● **TASK INSTRUCTIONS**
Please report the number of lines in the entries below that contain "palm", with nothing added.
———
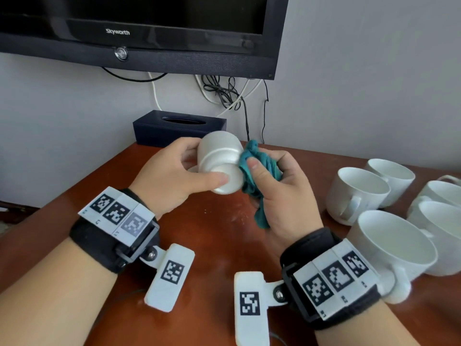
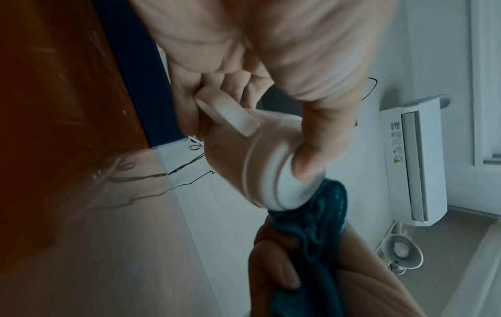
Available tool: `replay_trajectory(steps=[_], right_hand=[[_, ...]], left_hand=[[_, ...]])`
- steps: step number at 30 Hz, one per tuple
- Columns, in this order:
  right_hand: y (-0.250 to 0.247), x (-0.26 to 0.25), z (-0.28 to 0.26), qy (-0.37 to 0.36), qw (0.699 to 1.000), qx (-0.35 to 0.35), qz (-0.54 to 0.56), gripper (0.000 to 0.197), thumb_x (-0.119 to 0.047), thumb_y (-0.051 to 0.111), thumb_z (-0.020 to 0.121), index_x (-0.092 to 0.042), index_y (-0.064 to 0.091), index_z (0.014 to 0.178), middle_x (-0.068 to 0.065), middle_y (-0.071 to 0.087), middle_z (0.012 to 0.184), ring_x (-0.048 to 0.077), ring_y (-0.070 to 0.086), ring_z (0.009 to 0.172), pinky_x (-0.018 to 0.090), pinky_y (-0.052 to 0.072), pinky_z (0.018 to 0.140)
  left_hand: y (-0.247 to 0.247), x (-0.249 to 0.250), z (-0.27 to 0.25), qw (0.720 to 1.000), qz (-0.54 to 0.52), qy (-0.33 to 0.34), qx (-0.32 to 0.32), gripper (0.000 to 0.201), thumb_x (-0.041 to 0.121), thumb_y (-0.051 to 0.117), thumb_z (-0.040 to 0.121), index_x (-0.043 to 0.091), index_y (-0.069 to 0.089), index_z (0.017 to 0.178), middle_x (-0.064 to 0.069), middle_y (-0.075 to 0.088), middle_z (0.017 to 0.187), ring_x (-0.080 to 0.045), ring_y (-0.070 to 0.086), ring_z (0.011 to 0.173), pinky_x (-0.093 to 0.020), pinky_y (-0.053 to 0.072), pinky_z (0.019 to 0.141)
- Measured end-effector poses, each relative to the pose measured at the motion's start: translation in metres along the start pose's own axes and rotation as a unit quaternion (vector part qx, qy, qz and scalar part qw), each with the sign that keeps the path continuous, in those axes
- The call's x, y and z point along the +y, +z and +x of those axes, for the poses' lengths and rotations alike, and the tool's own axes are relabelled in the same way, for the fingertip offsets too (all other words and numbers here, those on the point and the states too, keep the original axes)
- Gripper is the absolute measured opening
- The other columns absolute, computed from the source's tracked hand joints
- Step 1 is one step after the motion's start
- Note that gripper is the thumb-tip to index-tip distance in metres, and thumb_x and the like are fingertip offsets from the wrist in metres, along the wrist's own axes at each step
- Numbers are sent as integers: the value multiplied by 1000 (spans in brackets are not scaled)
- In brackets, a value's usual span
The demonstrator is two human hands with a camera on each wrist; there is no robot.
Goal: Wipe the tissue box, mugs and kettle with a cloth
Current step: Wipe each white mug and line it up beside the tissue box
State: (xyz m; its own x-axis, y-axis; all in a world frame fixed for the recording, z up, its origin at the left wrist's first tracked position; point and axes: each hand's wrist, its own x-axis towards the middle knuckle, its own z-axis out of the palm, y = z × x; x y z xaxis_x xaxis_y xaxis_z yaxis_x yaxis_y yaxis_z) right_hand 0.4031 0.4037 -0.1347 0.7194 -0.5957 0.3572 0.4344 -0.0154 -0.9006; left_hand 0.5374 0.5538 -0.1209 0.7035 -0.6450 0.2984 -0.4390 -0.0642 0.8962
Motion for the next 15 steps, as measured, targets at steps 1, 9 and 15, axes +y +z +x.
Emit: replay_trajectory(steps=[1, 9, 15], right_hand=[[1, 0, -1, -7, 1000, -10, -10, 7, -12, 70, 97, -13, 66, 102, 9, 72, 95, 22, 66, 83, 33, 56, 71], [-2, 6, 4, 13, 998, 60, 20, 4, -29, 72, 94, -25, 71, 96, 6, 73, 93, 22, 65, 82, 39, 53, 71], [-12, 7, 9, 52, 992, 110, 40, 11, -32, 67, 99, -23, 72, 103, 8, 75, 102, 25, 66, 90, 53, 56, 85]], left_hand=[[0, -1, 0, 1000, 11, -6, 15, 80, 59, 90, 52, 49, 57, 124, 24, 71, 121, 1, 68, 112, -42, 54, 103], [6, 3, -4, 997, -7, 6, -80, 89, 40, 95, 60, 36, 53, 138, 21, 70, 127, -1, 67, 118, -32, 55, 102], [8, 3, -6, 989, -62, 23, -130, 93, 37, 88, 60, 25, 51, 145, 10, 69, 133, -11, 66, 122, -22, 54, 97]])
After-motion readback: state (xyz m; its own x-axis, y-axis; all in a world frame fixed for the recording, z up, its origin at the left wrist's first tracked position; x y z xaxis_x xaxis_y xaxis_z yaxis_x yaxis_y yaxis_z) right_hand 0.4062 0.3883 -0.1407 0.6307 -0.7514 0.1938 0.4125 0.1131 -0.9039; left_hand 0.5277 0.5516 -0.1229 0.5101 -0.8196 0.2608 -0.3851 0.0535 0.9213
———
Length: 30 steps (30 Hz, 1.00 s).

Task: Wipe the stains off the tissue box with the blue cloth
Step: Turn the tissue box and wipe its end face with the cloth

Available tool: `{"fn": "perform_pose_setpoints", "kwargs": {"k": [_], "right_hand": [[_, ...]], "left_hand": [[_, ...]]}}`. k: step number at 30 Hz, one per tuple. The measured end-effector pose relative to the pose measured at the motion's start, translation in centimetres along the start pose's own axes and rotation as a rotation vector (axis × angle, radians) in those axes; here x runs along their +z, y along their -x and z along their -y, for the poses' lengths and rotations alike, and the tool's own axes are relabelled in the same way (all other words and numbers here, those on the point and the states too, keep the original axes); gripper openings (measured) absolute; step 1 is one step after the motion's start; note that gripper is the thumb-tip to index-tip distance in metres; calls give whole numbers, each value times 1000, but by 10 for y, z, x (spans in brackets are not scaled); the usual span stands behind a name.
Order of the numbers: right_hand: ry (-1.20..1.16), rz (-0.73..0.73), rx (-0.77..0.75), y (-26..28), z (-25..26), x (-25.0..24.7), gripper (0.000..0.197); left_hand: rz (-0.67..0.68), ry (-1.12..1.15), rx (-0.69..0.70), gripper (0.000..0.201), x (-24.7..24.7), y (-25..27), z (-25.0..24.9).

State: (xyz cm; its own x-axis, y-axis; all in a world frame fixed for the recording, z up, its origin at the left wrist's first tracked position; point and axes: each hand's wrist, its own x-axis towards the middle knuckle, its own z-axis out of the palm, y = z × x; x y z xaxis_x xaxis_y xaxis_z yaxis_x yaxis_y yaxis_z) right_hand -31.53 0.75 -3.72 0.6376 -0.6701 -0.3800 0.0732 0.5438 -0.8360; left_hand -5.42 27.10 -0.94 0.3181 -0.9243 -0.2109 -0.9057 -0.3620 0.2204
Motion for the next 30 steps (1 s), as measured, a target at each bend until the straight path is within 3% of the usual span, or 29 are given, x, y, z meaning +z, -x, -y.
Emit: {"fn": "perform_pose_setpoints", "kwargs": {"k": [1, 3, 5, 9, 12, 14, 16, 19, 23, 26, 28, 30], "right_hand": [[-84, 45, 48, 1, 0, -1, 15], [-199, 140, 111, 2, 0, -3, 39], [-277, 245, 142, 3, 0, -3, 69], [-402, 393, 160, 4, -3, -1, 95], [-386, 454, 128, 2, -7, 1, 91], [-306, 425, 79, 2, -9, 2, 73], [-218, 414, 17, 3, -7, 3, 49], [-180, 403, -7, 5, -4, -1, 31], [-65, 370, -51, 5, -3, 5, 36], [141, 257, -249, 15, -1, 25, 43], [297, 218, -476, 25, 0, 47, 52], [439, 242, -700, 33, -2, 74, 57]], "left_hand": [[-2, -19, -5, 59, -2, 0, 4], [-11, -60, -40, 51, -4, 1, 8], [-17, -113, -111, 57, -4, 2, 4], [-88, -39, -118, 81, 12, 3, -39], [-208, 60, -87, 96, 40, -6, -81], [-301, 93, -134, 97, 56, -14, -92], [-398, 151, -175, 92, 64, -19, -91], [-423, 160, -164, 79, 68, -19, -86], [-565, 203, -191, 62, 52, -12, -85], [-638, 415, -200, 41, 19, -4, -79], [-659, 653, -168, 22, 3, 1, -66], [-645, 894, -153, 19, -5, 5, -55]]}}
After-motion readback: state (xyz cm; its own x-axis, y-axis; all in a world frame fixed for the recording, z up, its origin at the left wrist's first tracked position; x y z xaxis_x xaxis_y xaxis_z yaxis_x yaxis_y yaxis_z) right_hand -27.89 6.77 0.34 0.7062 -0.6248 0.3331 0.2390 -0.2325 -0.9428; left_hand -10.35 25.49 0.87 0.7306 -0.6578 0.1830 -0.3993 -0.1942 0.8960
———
● **REPLY TO THE EXERCISE**
2